Because to admit the truth?
It requires them to upend their entire way of life, their view of themselves, and to hold themselves accountable. And far too many people are not ready to take that step. So they cling to an authority that takes away the choice and makes them feel good even if they know their actions cause harm.
This is what we are up against. Yes, it is awful and it sucks. Yes it is infuriating. Yes I've been the one derided and attacked because I continue to speak up about this too, and it's hard and exhausting to keep speaking up. To keep fighting for justice, accessibility, for that better world.
But one person at a time, we build that better world. It often takes a few people to start a cascade of realization, of discovering the truth, and of laying the foundation for others to join us in the fight.
It's why it's imperative for those within our movements to not fall for the temptation of point 5. Why it's crucial to continue to be accessible with pandemic mitigations, to normalize pandemic mitigations, to refuse the dealth-cult-narrative that mass death and disablement is okay, to refuse the individualistic-ego-centric view, to refuse the ideology that profits matter more than people, and to continue to stand up and speak our truth.

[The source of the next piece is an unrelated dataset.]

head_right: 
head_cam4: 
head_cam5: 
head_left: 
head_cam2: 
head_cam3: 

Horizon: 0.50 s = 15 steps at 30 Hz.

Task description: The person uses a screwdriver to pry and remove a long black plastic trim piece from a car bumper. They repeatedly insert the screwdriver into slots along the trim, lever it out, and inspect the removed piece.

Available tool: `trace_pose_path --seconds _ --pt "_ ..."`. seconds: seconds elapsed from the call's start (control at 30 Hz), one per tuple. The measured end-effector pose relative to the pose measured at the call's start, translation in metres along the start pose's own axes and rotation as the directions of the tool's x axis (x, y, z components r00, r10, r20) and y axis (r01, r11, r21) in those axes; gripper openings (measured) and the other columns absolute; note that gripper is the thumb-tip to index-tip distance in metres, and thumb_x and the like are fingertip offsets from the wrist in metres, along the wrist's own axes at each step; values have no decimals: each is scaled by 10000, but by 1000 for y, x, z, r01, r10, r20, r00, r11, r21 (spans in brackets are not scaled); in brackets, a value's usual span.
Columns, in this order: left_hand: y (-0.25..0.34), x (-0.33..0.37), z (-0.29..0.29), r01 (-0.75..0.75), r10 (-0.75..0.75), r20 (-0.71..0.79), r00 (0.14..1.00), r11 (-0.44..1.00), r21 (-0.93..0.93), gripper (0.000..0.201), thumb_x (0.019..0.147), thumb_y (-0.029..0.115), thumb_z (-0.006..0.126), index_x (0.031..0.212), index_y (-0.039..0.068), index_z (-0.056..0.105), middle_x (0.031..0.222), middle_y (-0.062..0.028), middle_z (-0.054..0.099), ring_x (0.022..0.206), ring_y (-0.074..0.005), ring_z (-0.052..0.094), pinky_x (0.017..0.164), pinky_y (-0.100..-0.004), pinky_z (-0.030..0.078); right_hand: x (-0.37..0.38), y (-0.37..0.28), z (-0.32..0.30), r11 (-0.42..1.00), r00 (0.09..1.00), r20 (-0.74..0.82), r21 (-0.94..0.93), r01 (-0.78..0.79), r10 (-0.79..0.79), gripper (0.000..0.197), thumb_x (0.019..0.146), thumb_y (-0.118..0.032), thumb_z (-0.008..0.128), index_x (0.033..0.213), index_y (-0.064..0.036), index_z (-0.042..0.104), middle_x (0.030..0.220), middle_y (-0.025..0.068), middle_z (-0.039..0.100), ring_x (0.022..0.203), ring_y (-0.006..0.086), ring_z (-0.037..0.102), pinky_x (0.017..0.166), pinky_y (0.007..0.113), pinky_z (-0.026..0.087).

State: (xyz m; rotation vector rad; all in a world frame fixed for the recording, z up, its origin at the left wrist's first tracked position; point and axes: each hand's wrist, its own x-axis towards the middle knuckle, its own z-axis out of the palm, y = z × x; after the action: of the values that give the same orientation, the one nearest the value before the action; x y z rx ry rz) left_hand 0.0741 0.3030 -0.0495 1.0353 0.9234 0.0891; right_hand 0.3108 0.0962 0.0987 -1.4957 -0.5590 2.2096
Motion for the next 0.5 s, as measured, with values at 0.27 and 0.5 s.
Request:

Because in the end, they may try to tear us down, break us up, but truth and justice burns still. We must continue to keep those fires lit within us and within each other. Collectively we are powerful, and we can illuminate for others the path away from the temptation of point 5. By building our collective power together and building networks of aid long-term among ourselves, we are showing through our actions another way. A better way, and we need to keep building. To not lose hope.
Mariame Kaba, a Black abolitionist organizer, once said that “Hope is a Discipline.” So let us enact the discipline of hope.